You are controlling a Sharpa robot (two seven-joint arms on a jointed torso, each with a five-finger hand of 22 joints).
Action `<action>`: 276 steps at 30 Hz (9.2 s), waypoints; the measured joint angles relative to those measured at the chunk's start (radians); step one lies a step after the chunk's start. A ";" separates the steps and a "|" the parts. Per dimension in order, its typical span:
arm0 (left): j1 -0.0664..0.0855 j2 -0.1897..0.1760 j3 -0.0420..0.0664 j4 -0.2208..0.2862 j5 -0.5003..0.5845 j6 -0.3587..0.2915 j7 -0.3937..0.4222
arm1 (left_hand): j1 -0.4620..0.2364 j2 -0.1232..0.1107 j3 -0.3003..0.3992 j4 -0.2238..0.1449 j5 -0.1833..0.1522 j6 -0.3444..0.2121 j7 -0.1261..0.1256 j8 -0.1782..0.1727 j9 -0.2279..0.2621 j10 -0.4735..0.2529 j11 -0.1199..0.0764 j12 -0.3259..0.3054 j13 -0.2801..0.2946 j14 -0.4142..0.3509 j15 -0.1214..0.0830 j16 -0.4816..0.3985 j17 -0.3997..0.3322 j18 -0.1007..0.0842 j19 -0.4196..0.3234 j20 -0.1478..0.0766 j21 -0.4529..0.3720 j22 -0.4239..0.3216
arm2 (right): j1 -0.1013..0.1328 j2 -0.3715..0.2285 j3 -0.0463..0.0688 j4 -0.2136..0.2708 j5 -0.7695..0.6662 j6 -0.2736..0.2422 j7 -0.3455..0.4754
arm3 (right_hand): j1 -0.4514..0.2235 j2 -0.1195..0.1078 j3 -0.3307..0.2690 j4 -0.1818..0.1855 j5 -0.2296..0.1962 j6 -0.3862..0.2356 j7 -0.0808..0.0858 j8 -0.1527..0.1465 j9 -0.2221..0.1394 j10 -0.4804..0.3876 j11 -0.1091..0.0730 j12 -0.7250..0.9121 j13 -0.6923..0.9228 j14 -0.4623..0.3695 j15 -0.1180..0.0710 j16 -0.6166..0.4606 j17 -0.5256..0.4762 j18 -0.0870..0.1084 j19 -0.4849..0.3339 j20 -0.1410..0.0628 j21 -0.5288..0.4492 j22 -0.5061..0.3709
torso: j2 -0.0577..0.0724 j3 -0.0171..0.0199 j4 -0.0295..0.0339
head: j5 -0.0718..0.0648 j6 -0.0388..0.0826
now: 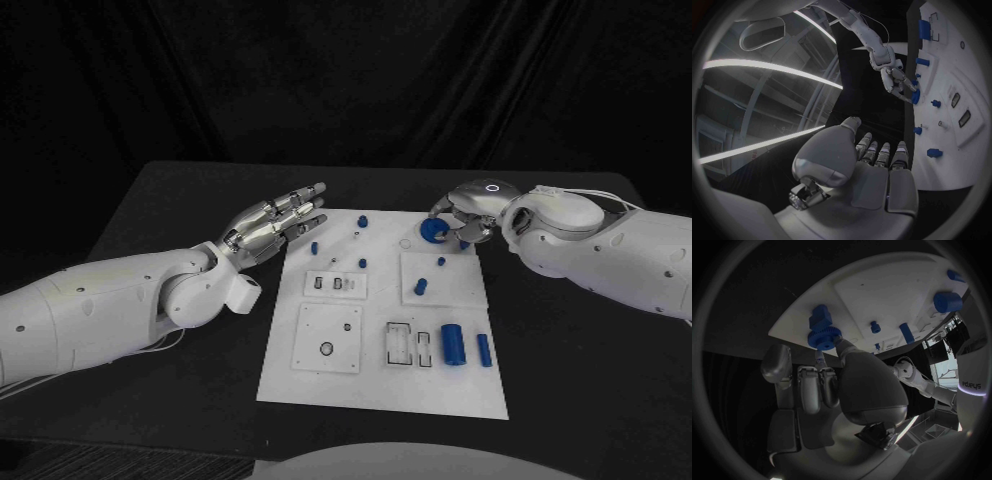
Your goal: Assemble the parts on the task board
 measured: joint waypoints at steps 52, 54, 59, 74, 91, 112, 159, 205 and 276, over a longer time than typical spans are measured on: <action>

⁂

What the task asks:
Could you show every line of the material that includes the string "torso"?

Solution below:
You are controlling a Sharpa robot (two seven-joint arms on a jointed torso, each with a five-finger hand of 22 joints).
torso: j2 -0.0577..0.0724 j3 -0.0171..0.0199 j4 -0.0295..0.0339

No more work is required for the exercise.